To run an ingestion workflow, execute the following command from the `openmetadata` directory you created in Step 1.
```
metadata ingest -c ./mlflow.json
```
### **Setup MLflow connector in production (optional)**
If you already have a production Airflow instance on which you would like to schedule OpenMetadata ingestion workflows, follow the procedure [Ingest Metadata in Production](../../ingest-metadata-in-production.md).
## **Next Steps**
To view the metadata ingested from MLflow, visit [http://localhost:8585/explore/tables](http://localhost:8585/explore/tables). Select the MLflow service to filter for the data youve ingested using the workflow you configured and ran following this guide.
![](../../../.gitbook/assets/explore.png)
## **5. Troubleshooting**
### **ERROR: Failed building wheel for cryptography**
When attempting to install the `openmetadata-ingestion[mlfow]` Python package in Step 2, you might encounter the following error.

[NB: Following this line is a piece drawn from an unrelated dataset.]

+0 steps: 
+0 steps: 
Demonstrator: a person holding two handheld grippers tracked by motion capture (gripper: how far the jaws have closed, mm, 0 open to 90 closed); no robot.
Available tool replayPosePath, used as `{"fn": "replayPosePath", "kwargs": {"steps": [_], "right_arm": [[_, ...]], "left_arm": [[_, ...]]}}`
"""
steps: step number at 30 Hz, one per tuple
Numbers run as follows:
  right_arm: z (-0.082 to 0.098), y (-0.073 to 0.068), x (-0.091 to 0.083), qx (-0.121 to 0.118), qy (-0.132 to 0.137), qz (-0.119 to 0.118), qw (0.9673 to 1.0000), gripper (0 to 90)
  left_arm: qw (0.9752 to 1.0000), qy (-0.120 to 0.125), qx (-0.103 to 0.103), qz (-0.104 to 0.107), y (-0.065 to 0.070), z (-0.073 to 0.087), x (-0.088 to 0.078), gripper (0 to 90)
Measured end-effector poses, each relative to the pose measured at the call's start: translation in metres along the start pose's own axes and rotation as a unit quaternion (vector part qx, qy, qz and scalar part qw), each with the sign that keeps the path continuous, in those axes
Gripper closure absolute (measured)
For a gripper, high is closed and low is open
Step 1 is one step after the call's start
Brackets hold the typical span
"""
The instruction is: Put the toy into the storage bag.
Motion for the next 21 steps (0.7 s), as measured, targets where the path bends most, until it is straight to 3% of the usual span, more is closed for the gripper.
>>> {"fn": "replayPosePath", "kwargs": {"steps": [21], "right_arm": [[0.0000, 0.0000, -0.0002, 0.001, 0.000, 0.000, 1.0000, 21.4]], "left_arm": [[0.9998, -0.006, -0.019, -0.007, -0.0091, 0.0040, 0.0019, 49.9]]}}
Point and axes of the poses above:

The error might include a mention of a Rust compiler.
```
Failed to build cryptography
ERROR: Could not build wheels for cryptography which use PEP 517 and cannot be installed directly
```
```
pip3 install --upgrade pip setuptools
```
Then re-run the install command in [Step 2](./#2.-install-the-python-module-for-this-connector).
### **requests.exceptions.ConnectionError**
If you encounter the following error when attempting to run the ingestion workflow, this is probably because there is no OpenMetadata server running at http://localhost:8585.
```
requests.exceptions.ConnectionError: HTTPConnectionPool(host='localhost', port=8585):
Max retries exceeded with url: /api/v1/services/databaseServices/name/mlflow
(Caused by NewConnectionError('<urllib3.connection.HTTPConnection object at 0x1031fa310>:
Failed to establish a new connection: [Errno 61] Connection refused'))
```
To correct this problem, follow the procedure [Try OpenMetadata in Docker](../../../overview/run-openmetadata/) to deploy OpenMetadata.
Then re-run the metadata ingestion workflow in [Run MLflow Connector](./#4.-run-mlflow-connector).